While there is always ongoing research on the effectiveness and safety of topical skincare ingredients on human health, there are many ingredients that have already been absolutely confirmed as harmful. Start by getting to know these—and avoiding them altogether:
  • Parabens (Propyl Paraben, Isobutyl Paraben) – Parabens are used as preservatives in cosmetic products. They have been shown to affect estrogen production and have been detected in female breast tumours.
  • Formaldehyde – This preservative commonly used in variety of cosmetics is a known human carcinogen. See a list of formaldehyde releasing chemical additives here.
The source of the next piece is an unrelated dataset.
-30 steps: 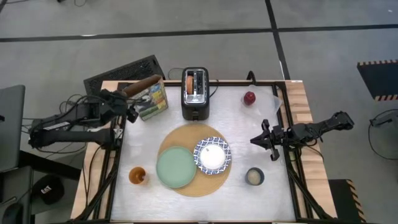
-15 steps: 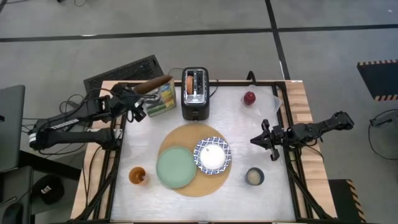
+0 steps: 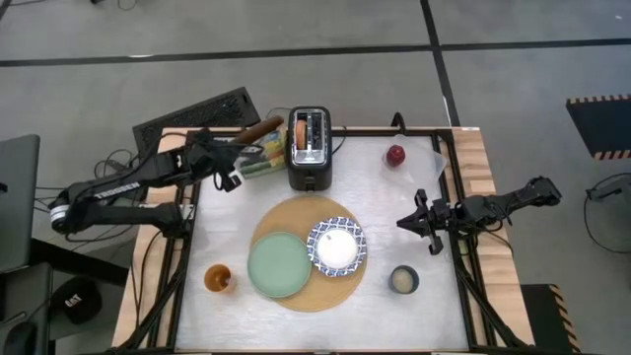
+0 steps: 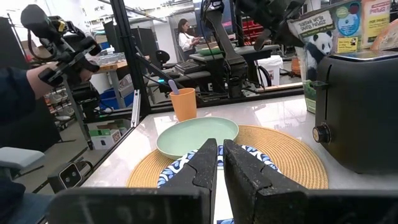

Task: Arrange a breakfast setting
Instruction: Pour the cereal from the cereal box into a bowl

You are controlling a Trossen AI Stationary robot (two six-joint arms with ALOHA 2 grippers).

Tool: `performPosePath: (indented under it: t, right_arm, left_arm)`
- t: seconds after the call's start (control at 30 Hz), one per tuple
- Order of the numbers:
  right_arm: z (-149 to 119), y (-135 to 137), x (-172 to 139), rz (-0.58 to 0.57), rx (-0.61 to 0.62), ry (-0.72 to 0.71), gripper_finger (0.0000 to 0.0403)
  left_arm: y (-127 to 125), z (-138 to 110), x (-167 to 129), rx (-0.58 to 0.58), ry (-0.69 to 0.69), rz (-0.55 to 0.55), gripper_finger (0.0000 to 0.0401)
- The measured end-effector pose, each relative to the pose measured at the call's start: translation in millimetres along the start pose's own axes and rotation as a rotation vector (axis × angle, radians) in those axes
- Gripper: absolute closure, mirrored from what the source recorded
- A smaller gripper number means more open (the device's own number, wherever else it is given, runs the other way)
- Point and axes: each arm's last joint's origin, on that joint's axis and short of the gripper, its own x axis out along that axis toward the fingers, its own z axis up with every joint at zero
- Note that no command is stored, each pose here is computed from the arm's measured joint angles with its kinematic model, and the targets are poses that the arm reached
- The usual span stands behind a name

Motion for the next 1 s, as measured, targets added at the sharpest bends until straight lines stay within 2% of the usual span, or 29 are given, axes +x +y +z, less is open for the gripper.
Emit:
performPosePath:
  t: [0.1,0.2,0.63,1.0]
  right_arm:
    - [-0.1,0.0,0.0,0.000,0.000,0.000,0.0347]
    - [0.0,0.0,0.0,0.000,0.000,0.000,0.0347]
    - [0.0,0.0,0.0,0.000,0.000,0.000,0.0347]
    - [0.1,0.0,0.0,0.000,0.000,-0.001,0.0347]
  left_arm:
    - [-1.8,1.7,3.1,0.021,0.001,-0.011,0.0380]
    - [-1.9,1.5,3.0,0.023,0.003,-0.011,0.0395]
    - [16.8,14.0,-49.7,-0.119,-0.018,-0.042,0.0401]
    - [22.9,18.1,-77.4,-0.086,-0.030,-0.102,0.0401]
  • Metals (Cadmium, Chromium, Lead) – These metals are sometimes used in lip care products and are known human carcinogens.
After you’ve narrowed down the few products you think are worth your skin, dig deeper to see if the formula has actually been dermatologically tested to be safe for all skin types and hypoallergenic. This is yet another standard that isn’t required by law but is becoming a criteria among retailers which uphold the highest safety standards and is up to each company to go through testing. If it isn’t obvious by checking out the label or the website, call and ask!
Just ask
Always do your own research, and don’t be afraid to ask a company directly about the ingredients they use in their products and how they are obtained. You have a right to know what you are putting ON, and therefore IN your body. A company worth your business and investment will tell you exactly what you’re slathering all over.
So, be picky!
Educate yourself on what to look for in your skincare products and what to watch out for. Being aware of what’s in the products you loyally put on everyday may seem like a small thing to concern yourself with, but small things do add up in the long run. The little changes you make today may just help you have a healthier life years from now.